Rivers noted that the team considers this a long-term fix, one that will hopefully limit Sullinger's back issues moving forward.

Both Ainge and Rivers were adamant that, even with the setback, they believe the team got a steal in the draft and someone who will help this franchise for a long time to come.

"Jared's disappointed of course," Ainge said. "He was having a great rookie year. He's been a very enthusiastic player on our team. He's a player who is well liked by his teammates and they believe in Jared. For a 20-year-old kid, his rebounding has been pretty special and it's been one of our weaknesses, so he's been a sight for sore eyes for our offensive rebounding and we're going to miss Jared."

Ainge Jared's disappointed of course. He was having a great rookie year. He's been a very enthusiastic player on our team. He's a player who is well liked by his teammates and they believe in Jared. For a 20-year-old kid, his rebounding has been pretty special and it's been one of our weaknesses, so he's been a sight for sore eyes for our offensive rebounding and we're going to miss Jared.

-- Danny Ainge on Jared Sullinger

Sullinger had been enjoying a fine rookie season, emerging as one of the Celtics' best rebounders and most consistent big men. Through 45 games, he boasted averages of six points and 5.9 rebounds in 19.8 minutes, while shooting 49.3 percent from the field. Those numbers had spiked in January, when he averaged seven points and 7.2 rebounds over 23.2 minutes per game while elevating to the starting lineup.

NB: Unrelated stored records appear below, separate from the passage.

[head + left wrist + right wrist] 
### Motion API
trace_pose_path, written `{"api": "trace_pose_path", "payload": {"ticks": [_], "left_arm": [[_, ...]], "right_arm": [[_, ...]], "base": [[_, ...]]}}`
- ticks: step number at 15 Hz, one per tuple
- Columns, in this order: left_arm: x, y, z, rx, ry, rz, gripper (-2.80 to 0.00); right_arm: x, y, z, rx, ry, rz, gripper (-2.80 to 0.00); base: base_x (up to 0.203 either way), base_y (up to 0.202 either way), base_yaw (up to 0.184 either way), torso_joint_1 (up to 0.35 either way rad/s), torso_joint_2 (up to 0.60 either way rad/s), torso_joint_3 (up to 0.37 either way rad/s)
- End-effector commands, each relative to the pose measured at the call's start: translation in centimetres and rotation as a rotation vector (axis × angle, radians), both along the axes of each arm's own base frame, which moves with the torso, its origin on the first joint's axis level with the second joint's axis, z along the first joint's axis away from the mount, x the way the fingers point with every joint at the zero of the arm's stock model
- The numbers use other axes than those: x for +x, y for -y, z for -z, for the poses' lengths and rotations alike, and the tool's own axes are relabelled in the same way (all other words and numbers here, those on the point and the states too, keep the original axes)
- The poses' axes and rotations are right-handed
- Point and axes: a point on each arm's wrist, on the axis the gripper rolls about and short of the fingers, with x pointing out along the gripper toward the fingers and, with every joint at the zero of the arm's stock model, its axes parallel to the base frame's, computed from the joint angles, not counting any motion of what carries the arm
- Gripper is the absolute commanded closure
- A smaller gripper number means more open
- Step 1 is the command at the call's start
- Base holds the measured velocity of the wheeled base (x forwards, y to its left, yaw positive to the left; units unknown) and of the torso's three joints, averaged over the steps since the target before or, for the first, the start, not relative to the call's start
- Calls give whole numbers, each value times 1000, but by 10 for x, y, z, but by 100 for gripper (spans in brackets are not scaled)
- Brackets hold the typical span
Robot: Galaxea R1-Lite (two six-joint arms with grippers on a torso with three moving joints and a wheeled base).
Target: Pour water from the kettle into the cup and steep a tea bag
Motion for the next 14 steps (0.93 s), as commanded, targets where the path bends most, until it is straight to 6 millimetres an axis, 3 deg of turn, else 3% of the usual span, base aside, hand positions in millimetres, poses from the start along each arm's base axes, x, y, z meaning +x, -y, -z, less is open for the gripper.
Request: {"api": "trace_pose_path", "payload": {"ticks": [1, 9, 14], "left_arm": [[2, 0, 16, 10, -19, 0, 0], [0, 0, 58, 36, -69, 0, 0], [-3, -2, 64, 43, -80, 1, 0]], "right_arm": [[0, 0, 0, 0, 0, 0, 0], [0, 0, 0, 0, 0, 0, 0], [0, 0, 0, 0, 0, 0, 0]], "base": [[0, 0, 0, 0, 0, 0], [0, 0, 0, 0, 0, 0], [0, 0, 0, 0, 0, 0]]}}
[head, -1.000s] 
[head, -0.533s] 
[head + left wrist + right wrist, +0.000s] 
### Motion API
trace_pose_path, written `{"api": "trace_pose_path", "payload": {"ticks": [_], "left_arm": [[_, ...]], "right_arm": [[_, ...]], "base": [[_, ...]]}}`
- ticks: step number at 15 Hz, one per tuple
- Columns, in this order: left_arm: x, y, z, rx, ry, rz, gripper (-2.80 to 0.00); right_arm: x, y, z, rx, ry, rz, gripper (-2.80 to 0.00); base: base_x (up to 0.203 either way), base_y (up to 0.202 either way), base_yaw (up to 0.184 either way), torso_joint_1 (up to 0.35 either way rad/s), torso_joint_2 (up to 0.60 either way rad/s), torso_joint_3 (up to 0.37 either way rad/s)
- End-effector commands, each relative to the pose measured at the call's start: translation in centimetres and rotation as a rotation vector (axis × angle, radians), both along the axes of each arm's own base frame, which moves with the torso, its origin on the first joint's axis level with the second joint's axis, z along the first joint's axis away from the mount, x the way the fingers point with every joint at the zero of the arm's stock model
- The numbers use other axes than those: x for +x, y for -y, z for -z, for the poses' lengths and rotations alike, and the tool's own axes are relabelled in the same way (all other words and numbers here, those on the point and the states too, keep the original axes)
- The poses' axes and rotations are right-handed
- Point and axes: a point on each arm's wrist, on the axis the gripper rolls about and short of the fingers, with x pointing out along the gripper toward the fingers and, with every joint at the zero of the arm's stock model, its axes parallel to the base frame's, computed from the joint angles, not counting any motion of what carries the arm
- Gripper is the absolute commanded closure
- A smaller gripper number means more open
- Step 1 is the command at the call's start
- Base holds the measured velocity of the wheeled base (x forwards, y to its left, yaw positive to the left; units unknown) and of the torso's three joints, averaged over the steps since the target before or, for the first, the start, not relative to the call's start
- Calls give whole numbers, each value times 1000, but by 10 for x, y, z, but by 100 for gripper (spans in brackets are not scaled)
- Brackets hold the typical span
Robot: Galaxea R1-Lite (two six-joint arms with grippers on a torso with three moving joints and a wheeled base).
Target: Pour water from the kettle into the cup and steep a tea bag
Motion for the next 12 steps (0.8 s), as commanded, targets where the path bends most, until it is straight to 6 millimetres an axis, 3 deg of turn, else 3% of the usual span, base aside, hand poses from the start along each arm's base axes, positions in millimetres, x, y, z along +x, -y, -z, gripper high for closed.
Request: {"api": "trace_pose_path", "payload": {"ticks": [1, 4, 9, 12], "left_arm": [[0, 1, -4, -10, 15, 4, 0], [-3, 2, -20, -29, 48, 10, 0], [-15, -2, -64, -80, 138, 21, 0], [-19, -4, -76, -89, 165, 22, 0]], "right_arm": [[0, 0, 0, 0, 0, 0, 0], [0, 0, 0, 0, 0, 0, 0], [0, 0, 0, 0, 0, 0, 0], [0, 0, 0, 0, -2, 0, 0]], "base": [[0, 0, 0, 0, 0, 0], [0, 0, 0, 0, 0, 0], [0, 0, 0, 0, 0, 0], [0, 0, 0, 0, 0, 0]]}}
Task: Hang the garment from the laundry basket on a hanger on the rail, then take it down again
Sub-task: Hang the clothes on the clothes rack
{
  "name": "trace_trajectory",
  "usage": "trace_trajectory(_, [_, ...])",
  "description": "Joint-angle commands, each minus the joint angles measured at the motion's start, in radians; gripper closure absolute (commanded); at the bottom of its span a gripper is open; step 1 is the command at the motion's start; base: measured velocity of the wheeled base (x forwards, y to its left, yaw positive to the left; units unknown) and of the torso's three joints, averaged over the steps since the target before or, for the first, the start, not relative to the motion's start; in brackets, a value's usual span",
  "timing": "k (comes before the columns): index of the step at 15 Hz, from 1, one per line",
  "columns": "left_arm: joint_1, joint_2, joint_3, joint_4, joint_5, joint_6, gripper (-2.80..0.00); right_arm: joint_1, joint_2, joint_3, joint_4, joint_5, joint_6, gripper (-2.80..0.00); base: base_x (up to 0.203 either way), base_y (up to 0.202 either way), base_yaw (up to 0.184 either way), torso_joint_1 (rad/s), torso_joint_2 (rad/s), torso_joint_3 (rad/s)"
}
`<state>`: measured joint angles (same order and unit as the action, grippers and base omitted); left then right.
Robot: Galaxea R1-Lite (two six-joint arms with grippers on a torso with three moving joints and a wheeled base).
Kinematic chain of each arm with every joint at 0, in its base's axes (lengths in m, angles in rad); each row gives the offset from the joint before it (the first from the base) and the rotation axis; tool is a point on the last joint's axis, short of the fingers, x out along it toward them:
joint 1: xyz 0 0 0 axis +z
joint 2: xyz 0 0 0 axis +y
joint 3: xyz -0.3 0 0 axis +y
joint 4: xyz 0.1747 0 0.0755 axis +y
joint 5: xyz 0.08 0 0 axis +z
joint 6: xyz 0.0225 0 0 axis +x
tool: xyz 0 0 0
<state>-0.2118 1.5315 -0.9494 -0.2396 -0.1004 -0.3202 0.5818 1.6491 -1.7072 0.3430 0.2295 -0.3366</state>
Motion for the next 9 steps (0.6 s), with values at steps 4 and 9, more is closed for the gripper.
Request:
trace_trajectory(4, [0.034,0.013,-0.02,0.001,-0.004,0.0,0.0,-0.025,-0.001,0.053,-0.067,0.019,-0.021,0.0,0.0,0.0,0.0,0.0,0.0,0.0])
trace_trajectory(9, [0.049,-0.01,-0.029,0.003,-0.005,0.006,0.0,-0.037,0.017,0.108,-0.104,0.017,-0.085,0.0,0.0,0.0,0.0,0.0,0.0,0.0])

But the back flared, derailing his rookie season.

"It was definitely shocking. We didn't know how serious Sully's injury was when he left the game," said teammate Courtney Lee. "Actually, I didn't even know he left the game (on Wednesday). I went to the bench, but coming back they said his back just went out, so we were hoping that time would heal that. But then going into the next day he was in more pain and they came up with the conclusion that he has to have surgery. It's definitely a shocker for us."

Sullinger, initially pegged as a lottery pick in last June's draft, was medically red-flagged because of concerns over his back and slid to the Celtics, who selected him 21st overall out of Ohio State.

The news comes as another crushing blow to the Celtics, who lost All-Star Rondo for the season on Sunday when an MRI revealed the torn ACL, suffered in last Friday's double-overtime loss to the Atlanta Hawks.

"I mean, losing Rondo was big enough for us and now we're losing Sully, a guy that's one of our best rebounders on the team, especially on the offensive end," Lee said. "So with Rondo out, what we did is try to speed the tempo up and advance the ball up the floor with a pass to keep the tempo and the pace at the same level and then, with Sully, now we've all got to come together and guards have got to crack down and help the bigs rebound."

Brandon Bass will take Sullinger's place in the starting lineup and should see an increase in minutes. Boston also recalled its other first-round pick from last June's draft, Fab Melo, from the Maine Red Claws of the NBA Development League on Tuesday to receive treatment on an injured right quad. Rivers said Melo could stay with the parent club and see his first NBA action in limited minutes behind Bass, Kevin Garnett, Chris Wilcox and Jason Collins.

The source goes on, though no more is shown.